Exercise objective:
Set each record down exactly, excluding all images.

════

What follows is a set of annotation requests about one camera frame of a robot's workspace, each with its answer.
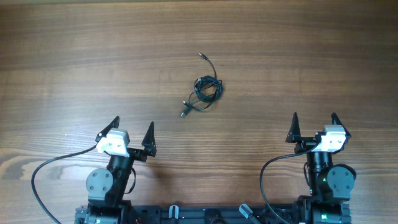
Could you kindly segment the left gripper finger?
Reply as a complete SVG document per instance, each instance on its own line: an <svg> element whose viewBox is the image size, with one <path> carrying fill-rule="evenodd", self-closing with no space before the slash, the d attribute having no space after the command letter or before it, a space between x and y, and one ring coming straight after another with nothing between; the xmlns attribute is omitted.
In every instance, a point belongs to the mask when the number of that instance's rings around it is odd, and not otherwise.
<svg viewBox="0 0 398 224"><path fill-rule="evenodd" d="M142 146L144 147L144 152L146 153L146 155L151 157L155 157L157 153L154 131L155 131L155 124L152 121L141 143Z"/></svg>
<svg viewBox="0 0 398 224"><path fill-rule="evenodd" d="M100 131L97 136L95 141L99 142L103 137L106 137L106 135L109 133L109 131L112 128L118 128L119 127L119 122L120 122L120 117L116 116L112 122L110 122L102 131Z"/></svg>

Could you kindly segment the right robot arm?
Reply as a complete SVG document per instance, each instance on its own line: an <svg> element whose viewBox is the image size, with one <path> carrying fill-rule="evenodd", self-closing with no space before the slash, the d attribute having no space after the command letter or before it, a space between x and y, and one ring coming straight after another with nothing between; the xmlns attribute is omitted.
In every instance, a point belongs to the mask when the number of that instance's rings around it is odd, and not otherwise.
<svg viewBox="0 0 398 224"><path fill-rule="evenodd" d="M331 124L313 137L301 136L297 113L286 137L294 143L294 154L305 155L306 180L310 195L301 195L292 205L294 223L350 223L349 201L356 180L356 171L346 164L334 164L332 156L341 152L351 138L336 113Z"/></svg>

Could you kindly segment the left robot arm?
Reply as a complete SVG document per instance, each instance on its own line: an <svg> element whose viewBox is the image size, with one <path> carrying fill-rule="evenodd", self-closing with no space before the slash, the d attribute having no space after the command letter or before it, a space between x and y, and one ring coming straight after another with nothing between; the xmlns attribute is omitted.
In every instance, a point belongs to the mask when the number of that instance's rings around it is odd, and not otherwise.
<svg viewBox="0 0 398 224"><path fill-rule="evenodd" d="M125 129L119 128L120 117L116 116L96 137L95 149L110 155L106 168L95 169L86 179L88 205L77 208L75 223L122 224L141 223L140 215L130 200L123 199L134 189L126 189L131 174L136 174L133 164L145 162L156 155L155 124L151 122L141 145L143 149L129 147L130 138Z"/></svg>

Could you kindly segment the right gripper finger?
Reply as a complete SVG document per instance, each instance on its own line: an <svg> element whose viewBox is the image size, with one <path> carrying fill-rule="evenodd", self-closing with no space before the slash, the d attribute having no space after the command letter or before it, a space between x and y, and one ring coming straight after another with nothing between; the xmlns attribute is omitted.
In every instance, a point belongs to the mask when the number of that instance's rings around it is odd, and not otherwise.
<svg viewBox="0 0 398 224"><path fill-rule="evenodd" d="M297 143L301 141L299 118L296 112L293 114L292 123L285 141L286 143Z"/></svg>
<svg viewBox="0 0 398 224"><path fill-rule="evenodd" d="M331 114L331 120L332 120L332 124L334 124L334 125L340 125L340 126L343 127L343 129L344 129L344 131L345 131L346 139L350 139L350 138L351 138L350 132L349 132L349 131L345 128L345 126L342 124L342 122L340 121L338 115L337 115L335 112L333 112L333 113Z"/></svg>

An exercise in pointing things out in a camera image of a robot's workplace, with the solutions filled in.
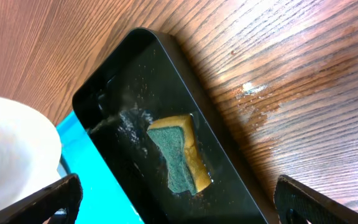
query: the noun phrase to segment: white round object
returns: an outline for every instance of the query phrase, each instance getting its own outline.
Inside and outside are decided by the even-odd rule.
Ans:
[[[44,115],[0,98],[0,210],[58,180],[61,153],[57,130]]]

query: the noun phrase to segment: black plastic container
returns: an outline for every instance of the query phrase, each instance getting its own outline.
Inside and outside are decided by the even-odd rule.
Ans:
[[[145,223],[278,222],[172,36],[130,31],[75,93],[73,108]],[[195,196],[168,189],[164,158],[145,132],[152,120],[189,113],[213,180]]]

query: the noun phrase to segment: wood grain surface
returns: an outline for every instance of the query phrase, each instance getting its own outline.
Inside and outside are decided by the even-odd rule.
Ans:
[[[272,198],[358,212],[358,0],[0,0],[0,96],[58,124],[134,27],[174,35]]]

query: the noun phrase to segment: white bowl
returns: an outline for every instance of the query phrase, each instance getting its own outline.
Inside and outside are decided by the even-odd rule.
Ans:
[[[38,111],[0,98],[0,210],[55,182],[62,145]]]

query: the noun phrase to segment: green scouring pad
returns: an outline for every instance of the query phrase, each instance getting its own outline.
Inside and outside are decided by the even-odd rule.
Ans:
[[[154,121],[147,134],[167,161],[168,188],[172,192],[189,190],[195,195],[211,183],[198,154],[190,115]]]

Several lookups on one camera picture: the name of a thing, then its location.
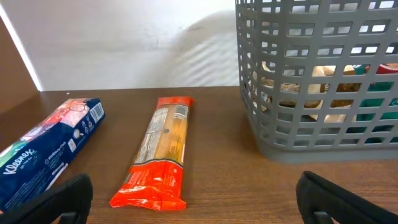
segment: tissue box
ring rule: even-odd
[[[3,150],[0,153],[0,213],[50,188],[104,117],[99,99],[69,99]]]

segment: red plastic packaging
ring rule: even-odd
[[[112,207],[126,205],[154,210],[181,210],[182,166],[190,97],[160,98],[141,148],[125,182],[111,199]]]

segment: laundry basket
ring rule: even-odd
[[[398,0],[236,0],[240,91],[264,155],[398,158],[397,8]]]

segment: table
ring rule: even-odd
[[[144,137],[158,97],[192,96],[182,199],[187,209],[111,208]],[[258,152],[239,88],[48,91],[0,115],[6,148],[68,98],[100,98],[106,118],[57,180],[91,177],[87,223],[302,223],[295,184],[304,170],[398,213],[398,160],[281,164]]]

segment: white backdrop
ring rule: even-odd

════

Response:
What follows is a set of annotation requests about one camera frame of a robot's workspace, each with its answer.
Could you kindly segment the left gripper finger?
Reply as a complete SVG document per instance, each instance on its own line: an <svg> element whose viewBox is the image size, with one <path> carrying fill-rule="evenodd", self-closing with no space before the slash, the d attribute having no space after the command letter or before it, a space between x and y, and one ring coming straight after another with nothing between; the xmlns attribute is omitted.
In every instance, a point belongs to the mask when the number of that instance's rings around it is odd, and not otherwise.
<svg viewBox="0 0 398 224"><path fill-rule="evenodd" d="M142 146L144 147L144 152L146 153L146 155L151 157L155 157L157 153L154 131L155 131L155 124L152 121L141 143Z"/></svg>
<svg viewBox="0 0 398 224"><path fill-rule="evenodd" d="M100 131L97 136L95 141L99 142L103 137L106 137L106 135L109 133L109 131L112 128L118 128L119 127L119 122L120 122L120 117L116 116L112 122L110 122L102 131Z"/></svg>

Could you kindly segment the right robot arm?
Reply as a complete SVG document per instance, each instance on its own line: an <svg> element whose viewBox is the image size, with one <path> carrying fill-rule="evenodd", self-closing with no space before the slash, the d attribute having no space after the command letter or before it, a space between x and y, and one ring coming straight after another with nothing between; the xmlns attribute is omitted.
In every instance, a point belongs to the mask when the number of that instance's rings around it is odd, and not otherwise.
<svg viewBox="0 0 398 224"><path fill-rule="evenodd" d="M331 124L313 137L301 136L297 113L286 137L294 143L294 154L305 155L306 180L310 195L301 195L292 205L294 223L350 223L349 201L356 180L356 171L346 164L334 164L332 156L341 152L351 138L336 113Z"/></svg>

Could you kindly segment the left robot arm?
Reply as a complete SVG document per instance, each instance on its own line: an <svg> element whose viewBox is the image size, with one <path> carrying fill-rule="evenodd", self-closing with no space before the slash, the d attribute having no space after the command letter or before it, a space between x and y, and one ring coming straight after another with nothing between; the xmlns attribute is omitted.
In every instance, a point belongs to the mask when the number of that instance's rings around it is odd, and not otherwise.
<svg viewBox="0 0 398 224"><path fill-rule="evenodd" d="M125 129L119 128L120 117L116 116L96 137L95 149L110 155L106 168L95 169L86 179L88 205L77 208L75 223L122 224L141 223L140 215L130 200L123 199L134 189L126 189L131 174L136 174L133 164L145 162L156 155L155 124L151 122L141 145L143 149L129 147L130 138Z"/></svg>

Could you kindly segment the right gripper finger?
Reply as a complete SVG document per instance, each instance on its own line: an <svg> element whose viewBox is the image size, with one <path> carrying fill-rule="evenodd", self-closing with no space before the slash, the d attribute having no space after the command letter or before it, a space between x and y, and one ring coming straight after another with nothing between; the xmlns attribute is omitted.
In every instance, a point belongs to the mask when the number of that instance's rings around it is odd, and not otherwise.
<svg viewBox="0 0 398 224"><path fill-rule="evenodd" d="M297 143L301 141L299 118L296 112L293 114L292 123L285 141L286 143Z"/></svg>
<svg viewBox="0 0 398 224"><path fill-rule="evenodd" d="M331 114L331 120L332 120L332 124L334 124L334 125L340 125L340 126L343 127L343 129L344 129L344 131L345 131L346 139L350 139L350 138L351 138L350 132L349 132L349 131L345 128L345 126L342 124L342 122L340 121L338 115L337 115L335 112L333 112L333 113Z"/></svg>

An exercise in pointing things out in a camera image of a robot's workplace, with the solutions filled in.
query: the noun phrase to segment: white round object
returns: an outline for every instance of the query phrase, each instance getting its own outline.
Inside and outside are decided by the even-odd rule.
Ans:
[[[44,115],[0,98],[0,210],[58,180],[61,153],[57,130]]]

query: the noun phrase to segment: black plastic container
returns: an outline for every instance of the query phrase, each instance getting its own outline.
Inside and outside are decided by the even-odd rule.
Ans:
[[[145,223],[278,222],[172,36],[130,31],[75,93],[73,108]],[[195,196],[168,189],[164,158],[145,132],[152,120],[189,113],[213,180]]]

query: the noun phrase to segment: wood grain surface
returns: an outline for every instance of the query phrase, each instance getting its own outline.
Inside and outside are decided by the even-odd rule.
Ans:
[[[272,198],[358,212],[358,0],[0,0],[0,96],[58,124],[134,27],[174,35]]]

query: the noun phrase to segment: white bowl
returns: an outline for every instance of the query phrase, each instance getting its own outline.
Inside and outside are decided by the even-odd rule.
Ans:
[[[38,111],[0,98],[0,210],[55,182],[62,145]]]

query: the noun phrase to segment: green scouring pad
returns: an outline for every instance of the query phrase, each instance getting its own outline.
Inside and outside are decided by the even-odd rule.
Ans:
[[[154,121],[147,134],[167,161],[168,188],[172,192],[189,190],[195,195],[211,183],[198,154],[190,115]]]

Several lookups on one camera picture: the name of a thing, then its location.
segment: tissue box
ring rule: even-odd
[[[3,150],[0,153],[0,213],[50,188],[104,117],[99,99],[69,99]]]

segment: red plastic packaging
ring rule: even-odd
[[[112,207],[126,205],[154,210],[181,210],[182,166],[190,97],[160,98],[141,148],[125,182],[111,199]]]

segment: laundry basket
ring rule: even-odd
[[[398,0],[236,0],[240,91],[264,155],[398,158],[397,8]]]

segment: table
ring rule: even-odd
[[[144,137],[158,97],[192,96],[182,199],[187,209],[111,208]],[[258,152],[239,88],[48,91],[0,115],[6,148],[68,98],[100,98],[106,118],[57,180],[91,177],[87,223],[302,223],[295,184],[304,170],[398,213],[398,160],[281,164]]]

segment: white backdrop
ring rule: even-odd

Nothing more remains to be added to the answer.